» AIM OF THE EXERCISE: Reply only with how many lines of the listing below hold the word "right".

» DATASET EXTRACT:
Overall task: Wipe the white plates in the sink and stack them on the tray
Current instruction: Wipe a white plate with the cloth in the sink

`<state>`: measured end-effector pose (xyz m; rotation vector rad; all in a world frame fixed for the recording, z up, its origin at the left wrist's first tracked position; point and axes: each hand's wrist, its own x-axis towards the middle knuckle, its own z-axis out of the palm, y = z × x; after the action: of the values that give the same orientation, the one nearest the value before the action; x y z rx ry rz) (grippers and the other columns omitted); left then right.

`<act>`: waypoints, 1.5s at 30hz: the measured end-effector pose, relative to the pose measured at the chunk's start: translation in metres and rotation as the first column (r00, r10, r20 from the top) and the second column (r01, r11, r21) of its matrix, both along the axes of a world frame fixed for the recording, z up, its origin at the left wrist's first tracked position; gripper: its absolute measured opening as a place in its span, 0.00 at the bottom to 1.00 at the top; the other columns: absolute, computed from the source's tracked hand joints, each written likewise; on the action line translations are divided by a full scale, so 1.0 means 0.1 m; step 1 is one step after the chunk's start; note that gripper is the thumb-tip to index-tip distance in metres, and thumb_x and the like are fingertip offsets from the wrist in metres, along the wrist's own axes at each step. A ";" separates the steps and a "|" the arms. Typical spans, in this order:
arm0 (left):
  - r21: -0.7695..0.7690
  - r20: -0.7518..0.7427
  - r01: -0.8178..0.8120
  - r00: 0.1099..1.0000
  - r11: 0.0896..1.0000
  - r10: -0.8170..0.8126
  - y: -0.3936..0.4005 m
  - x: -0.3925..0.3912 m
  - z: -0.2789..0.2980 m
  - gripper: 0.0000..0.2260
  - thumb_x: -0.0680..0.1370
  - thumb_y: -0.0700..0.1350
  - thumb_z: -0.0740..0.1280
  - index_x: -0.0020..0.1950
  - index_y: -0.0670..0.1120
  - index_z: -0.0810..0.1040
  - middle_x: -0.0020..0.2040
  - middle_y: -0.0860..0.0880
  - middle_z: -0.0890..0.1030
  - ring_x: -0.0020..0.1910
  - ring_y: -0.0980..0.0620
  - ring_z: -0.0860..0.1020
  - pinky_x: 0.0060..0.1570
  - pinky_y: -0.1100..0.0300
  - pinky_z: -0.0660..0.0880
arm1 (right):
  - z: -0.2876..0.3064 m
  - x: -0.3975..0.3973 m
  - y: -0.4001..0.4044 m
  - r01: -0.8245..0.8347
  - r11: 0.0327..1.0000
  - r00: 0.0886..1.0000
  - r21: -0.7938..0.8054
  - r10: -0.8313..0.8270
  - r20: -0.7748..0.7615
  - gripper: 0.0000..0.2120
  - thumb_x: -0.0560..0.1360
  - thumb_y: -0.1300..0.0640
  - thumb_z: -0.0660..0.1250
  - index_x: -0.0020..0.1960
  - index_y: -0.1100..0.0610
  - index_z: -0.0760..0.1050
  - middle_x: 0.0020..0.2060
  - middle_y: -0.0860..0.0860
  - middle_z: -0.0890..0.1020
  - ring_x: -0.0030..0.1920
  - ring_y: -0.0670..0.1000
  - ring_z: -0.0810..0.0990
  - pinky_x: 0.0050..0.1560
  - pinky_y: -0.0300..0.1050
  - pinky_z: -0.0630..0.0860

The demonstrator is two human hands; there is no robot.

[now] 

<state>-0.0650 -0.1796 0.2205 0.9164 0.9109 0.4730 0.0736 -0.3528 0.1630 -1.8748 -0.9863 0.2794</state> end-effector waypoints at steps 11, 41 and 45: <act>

» TASK ANSWER: 2